Speaking at the Wilson Center in October, Frente Renovador leader Sergio Massa indicated that the next government – which he aspires to lead – should “re-negotiate the agreement with the Fund.” And, based on her many statements against the Fund and the Macri administration, former President Cristina Fernández de Kirchner would likely not intend to continue with the current economic model, should she decide to run and be elected next year.

Photo via The Wilson Center.

Considering that the government’s image has been declining steadily since the beginning of the economic crisis, and that an eventual recovery would be tied with a better economic landscape, private actors are wary of making decisions looking beyond 2019.

In fact, according to Infobae’s Pablo Wende, this week bonds that expire throughout 2019 have an interest rate that is lower than five percent. But from that year on, the rate jumps to more than nine percent, and the Bonar 24 – which, as its name indicates expires in 2024 – has a rate of more than 11 percent. This not only affects the ability of the country to issue more debt, but also the provincial administrations and private actors, as their rates are closely tied to the federal government’s.

Another key factor affecting the bonds’ performance is the feasibility that the government will implement the austerity measures it committed to when signing the agreement with the IMF, and the recently-passed budget bill.

High interest rates and the recession resulting from the economic crisis, as well as the projected austerity measures can harm the government’s ability to collect all necessary taxes to reach its goal of eliminating the primary fiscal deficit. And since future disbursements from the fund are conditional to the government abiding by the agreement, the need to do so is imperative.

However, Bulat highlighted the fact that the agreement gives the government some wiggle room, illustrated in the possibility of using an extra 0.2 percent of the GDP on social spending and above all, that for the IMF, the stakes are also high. “Today, the IMF has agreements with 80 countries. Argentina’s agreement represents 25 percent of all funds allocated. It made a huge bet on Argentina. If they end up making all disbursement, the figure will be above 50 percent,” Bulat indicated.

Treasury Minister Nicolás Dujovne and IMF Managing Director Christine Lagarde. Photo via Cronista

The economist went on to explain that another detrimental factor for Argentine expectations is the more than likely regional competition that will come from Brazil as a result of Jair Bolsonar’s recent election. “Brazil is going for winner-take-all attitude and will implement measures [to attract investment], so how attractive is Argentina in the region if Brazil ends up doing that,” he said, making reference to the intention of Bolsonaro’s incumbent Economy Minister, Paulo Guedes, of deregulating the country’s economy, reducing the size of the state and eliminating the country’s fiscal deficit.

In regards to the impact of the measures taken by the BCRA’s new leadership, Bulat highlighted the fact that it managed to keep the exchange rate in the lower band of the “no intervention zone” and to not expand the monetary base. But at the same time, high interest rates are contributing to deepening the recession.

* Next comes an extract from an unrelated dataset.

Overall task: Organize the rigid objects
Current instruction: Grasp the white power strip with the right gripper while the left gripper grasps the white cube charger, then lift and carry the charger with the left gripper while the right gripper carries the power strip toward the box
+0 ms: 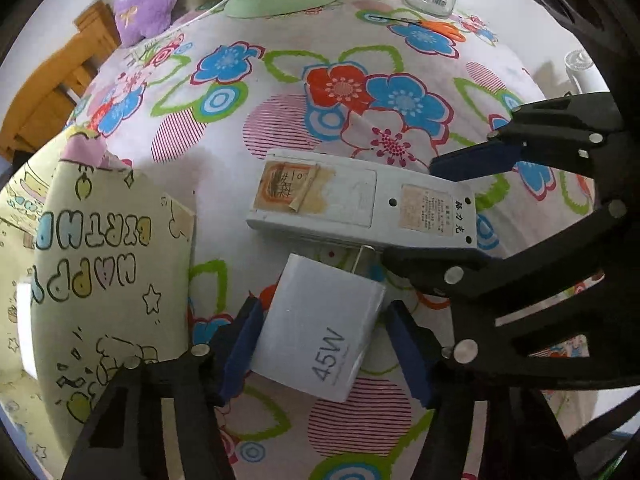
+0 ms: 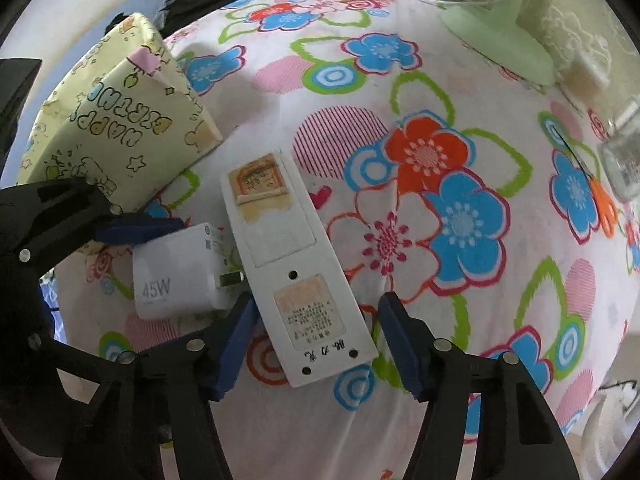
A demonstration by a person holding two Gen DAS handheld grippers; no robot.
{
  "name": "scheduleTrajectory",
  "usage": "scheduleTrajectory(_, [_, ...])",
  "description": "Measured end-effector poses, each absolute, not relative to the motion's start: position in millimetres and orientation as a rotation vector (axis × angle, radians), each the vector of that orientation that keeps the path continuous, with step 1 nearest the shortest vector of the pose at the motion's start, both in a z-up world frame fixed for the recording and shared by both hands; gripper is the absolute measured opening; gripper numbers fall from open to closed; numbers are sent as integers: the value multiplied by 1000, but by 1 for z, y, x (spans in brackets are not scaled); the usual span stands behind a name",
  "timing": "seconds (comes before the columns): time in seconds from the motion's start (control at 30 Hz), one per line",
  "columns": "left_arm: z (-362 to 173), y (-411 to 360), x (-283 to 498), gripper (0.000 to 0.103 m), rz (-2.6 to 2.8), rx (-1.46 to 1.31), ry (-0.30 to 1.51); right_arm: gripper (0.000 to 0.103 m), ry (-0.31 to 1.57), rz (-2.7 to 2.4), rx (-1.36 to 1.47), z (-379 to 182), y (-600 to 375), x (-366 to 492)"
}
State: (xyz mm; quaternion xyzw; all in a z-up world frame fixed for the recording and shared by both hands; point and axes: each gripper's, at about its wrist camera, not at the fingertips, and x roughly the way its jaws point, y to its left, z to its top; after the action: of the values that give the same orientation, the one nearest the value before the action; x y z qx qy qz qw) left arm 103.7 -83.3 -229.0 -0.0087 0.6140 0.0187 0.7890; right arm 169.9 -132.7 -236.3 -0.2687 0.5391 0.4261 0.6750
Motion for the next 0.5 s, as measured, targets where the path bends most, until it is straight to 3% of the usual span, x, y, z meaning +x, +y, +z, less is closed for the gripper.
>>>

The bank has been reducing rates during the past weeks, since its peak of 72 percent for Leliqs to the current rate, which is roughly above 60 percent. The agreement with the IMF determined that rates should not be below 60 until inflationary expectations from the private sector were reduced for two months in a row, but Bulat indicated it looks like this will be the case. “They will probably take them below 60 after December 3,” when the next survey of economic expectations conducted by the BCRA, known as REM, is published.

Even though the agreement with the IMF gave the Argentine economy an extra dose of oxygen for next year, the market is already wary of what might come after.